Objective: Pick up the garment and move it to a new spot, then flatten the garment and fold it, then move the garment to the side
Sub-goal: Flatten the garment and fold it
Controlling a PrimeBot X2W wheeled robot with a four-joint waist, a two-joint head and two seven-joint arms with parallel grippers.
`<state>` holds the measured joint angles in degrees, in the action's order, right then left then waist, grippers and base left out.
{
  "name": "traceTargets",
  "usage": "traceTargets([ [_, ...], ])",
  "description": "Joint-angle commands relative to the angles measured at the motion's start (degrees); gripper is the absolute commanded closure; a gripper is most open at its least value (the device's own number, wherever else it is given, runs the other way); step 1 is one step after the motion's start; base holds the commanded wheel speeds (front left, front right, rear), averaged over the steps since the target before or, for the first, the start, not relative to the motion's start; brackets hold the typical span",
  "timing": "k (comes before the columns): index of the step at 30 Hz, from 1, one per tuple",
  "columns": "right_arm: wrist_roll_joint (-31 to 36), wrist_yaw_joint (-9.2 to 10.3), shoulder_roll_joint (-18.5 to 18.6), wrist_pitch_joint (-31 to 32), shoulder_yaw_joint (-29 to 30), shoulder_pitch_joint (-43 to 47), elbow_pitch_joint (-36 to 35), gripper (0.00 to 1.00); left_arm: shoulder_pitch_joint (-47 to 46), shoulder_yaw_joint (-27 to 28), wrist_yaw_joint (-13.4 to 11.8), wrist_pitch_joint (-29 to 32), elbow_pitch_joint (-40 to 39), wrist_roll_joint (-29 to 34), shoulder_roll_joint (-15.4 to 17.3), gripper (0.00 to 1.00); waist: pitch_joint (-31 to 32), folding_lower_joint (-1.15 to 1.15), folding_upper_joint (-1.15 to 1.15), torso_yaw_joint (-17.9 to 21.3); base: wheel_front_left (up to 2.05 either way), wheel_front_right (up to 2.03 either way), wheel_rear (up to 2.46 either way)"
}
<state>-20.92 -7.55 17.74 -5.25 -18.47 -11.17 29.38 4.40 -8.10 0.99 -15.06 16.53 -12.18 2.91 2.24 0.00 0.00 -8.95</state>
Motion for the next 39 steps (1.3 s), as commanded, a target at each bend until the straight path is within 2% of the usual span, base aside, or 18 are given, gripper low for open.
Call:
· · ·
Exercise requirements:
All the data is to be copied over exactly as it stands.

Exercise answer:
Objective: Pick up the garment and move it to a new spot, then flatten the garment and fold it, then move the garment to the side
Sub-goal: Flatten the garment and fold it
Controlling a PrimeBot X2W wheeled robot with a four-joint waist, a two-joint head and two seven-joint arms with parallel grippers.
`<state>` holds the measured joint angles in degrees, in the action's order, right then left then waist, grippers and base left out.
{
  "name": "traceTargets",
  "usage": "traceTargets([ [_, ...], ])",
  "description": "Joint-angle commands relative to the angles measured at the motion's start (degrees); gripper is the absolute commanded closure; a gripper is most open at its least value (the device's own number, wherever else it is given, runs the other way); step 1 is one step after the motion's start; base holds the commanded wheel speeds (front left, front right, rear), averaged over the steps since the target before or, for the first, the start, not relative to the motion's start; brackets hold the typical span",
  "timing": "k (comes before the columns): index of the step at 30 Hz, from 1, one per tuple",
  "columns": "right_arm: wrist_roll_joint (-31 to 36), wrist_yaw_joint (-9.2 to 10.3), shoulder_roll_joint (-18.5 to 18.6), wrist_pitch_joint (-31 to 32), shoulder_yaw_joint (-29 to 30), shoulder_pitch_joint (-43 to 47), elbow_pitch_joint (-36 to 35), gripper (0.00 to 1.00); left_arm: shoulder_pitch_joint (-47 to 46), shoulder_yaw_joint (-27 to 28), wrist_yaw_joint (-13.4 to 11.8), wrist_pitch_joint (-29 to 32), elbow_pitch_joint (-40 to 39), wrist_roll_joint (-29 to 34), shoulder_roll_joint (-15.4 to 17.3), gripper (0.00 to 1.00); waist: pitch_joint (-31 to 32), folding_lower_joint (-1.15 to 1.15), folding_upper_joint (-1.15 to 1.15), torso_yaw_joint (-17.9 to 21.3); base: wheel_front_left (up to 2.05 either way), wheel_front_right (up to 2.03 either way), wheel_rear (up to 2.46 either way)"
}
<state>-20.92 -7.55 17.74 -5.25 -18.47 -11.17 29.38 4.40 -8.10 0.99 -15.06 16.53 -12.18 2.91 2.24 0.00 0.00 -8.95</state>
Motion for the next 39 steps (1.3 s), as commanded, a target at each bend until the straight path is within 2% of the usual span, base aside, or 18 are given, gripper low for open.
Call:

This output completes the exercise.